This is John Sculley. You might know him as the man who helped Pepsi overtake Coca-Cola, but you more likely recognise him as the infamous Apple CEO who fired Steve Jobs back in the 1980s.
Despite eventually being ousted himself in 1993, and being named one of the worst CEOs of all time by Business Insider, Sculley has remained in the tech industry, consulting on ventures in everything from mobile to healthcare. At an event in London this week, he talked at length about his experiences, the origins of Apple and where he sees tech heading. Read on for what he had to say.
On the differences between Steve Jobs and Bill Gates
“They both believed in a noble cause, that you had to define what you were doing around a way to change the world.”
“Steve’s metaphor for it was that the personal computer was going to be the bicycle of the mind…Steve said ‘no compromise, I want the computer to be the easiest thing you ever used’, and to do that, you had to control the whole experience. If you look at Apple today, it’s still got those same principles…Steve always believed that the most important decisions were not what you put in, but what you leave out.”
“Bill was all about landgrab. He built this entire company Microsoft around shrink wrapped software…By the way, he made more money than Apple did on the MacIntosh [Through Office for Mac].”
Apple’s longest serving employee: It’s not Steve Jobs
How that permeates both Apple and Microsoft today
Apple and Microsoft have “completely different cultures, and I could see that back pretty much thirty years ago. Steve Jobs leads through design…it’s all about experience. Microsoft is powerful, it’s highly confident, but its understanding is different.”
(Sculley relates a tale of a friend who runs a Shenzhen-based peripheral company. At a meeting at Infinite Loop, Apple’s California HQ, when Jony Ive walked into the room, everyone “went silent and listened. Design takes the lead. By contrast at Microsoft, execs are bartering, “You support my feature, I’ll support yours”).
Why Steve Jobs hired a man who marketed sugar water
“I wasn’t the first choice…but he and I hit it off because he believed computers would eventually need to be sold like packaged goods [IE Pepsi].”
“I said, Steve, let’s sell the experience of a lifestyle [As Sculley did with the Pepsi Generation campaign]. It was always about selling the experience and that was what interested Steve.”
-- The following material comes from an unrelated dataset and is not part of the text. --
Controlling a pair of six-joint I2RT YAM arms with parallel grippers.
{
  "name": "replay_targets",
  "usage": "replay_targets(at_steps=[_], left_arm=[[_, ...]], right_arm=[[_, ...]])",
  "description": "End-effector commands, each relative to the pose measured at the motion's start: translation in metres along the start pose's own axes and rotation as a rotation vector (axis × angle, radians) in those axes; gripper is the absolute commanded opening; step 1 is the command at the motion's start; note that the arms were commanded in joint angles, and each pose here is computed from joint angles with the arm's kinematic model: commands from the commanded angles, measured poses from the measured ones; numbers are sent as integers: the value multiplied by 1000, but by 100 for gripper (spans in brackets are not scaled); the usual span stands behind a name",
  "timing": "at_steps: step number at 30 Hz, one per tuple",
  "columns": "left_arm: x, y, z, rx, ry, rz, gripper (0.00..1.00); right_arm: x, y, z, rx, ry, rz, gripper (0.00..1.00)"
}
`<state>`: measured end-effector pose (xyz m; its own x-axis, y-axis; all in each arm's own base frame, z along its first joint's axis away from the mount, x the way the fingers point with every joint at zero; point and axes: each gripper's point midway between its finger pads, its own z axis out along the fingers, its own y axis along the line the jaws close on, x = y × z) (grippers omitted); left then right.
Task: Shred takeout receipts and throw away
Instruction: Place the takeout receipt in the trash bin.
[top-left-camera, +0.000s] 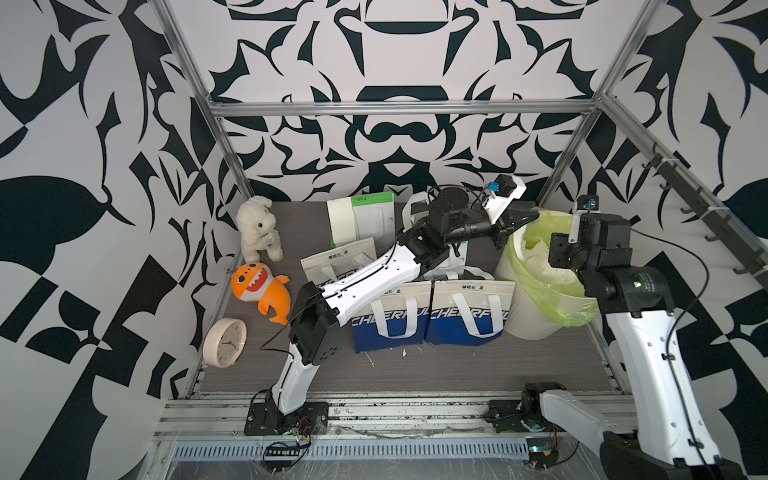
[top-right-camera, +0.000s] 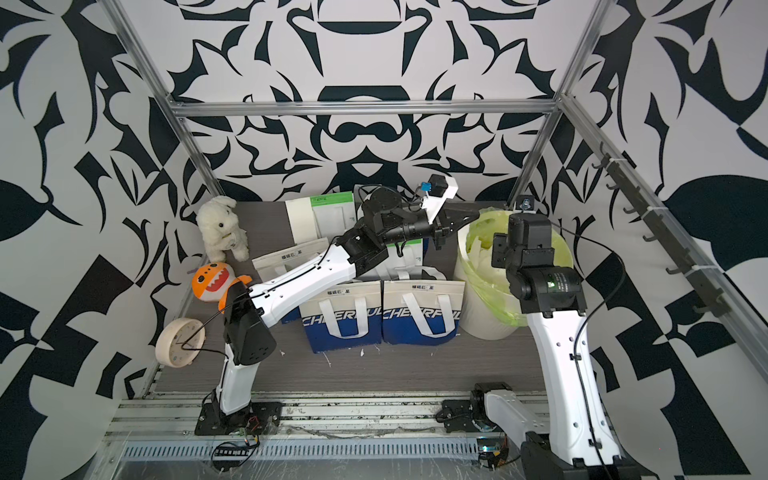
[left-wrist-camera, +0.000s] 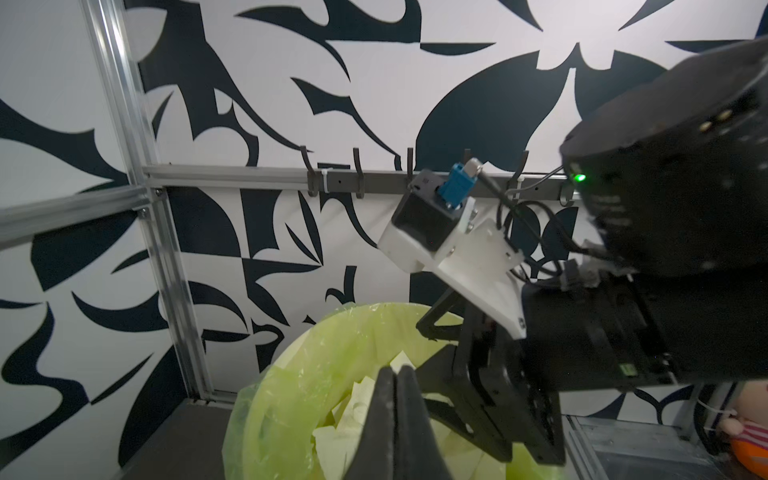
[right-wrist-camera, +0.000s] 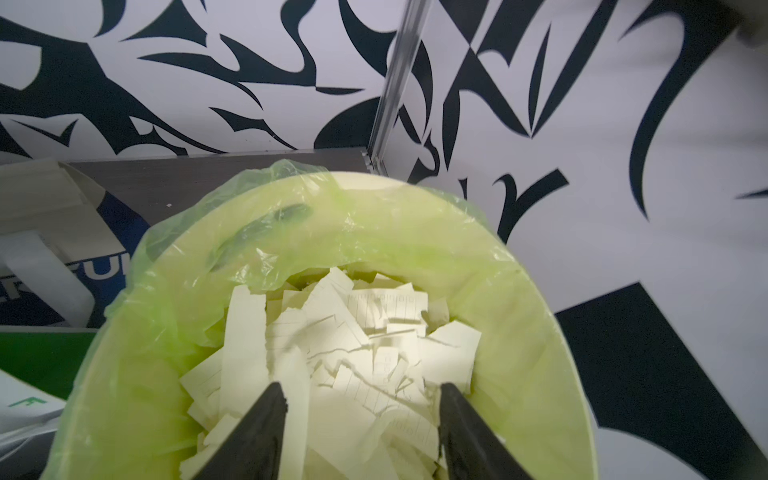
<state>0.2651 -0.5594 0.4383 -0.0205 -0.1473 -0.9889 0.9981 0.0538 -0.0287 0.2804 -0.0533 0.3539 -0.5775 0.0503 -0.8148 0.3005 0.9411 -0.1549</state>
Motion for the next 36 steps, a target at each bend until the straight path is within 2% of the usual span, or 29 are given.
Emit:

(Sculley cites the famous 1984 Superbowl advert as an example). “There was no computer shown…it ran on the networks for weeks, we estimated it was about $45m of free advertising. The board hated it, they thought I was supposed to be the adult supervision.”
“If you look at Apple today everything is sold on experience.”
On the modern mobile era
“The hard part in technology is not figuring out what’s going to happen, the hardest part is finding out when it’s going to happen, and who’s going to make it happen.”
“Now we’re in a new era, mobile, and it was launched by one person, Steve Jobs.”
This era, Sculley said, is marked by ever shortening time for technologies to go mainstream. “It took two years for the iPhone, it took one year for the iPad….there’s never been anything like that…The speed of adoption in this mobile era is totally unprecedented.”
“When the iPad 2 came out and all the Android tablets came out, Apple actually ended up even further ahead….it’s Apple’s game to lose.”
On why the US is today’s tech power-house
“It’s because we have a culture that gives permission to fail…if you’re intelligent and you’re smart you learn from it.”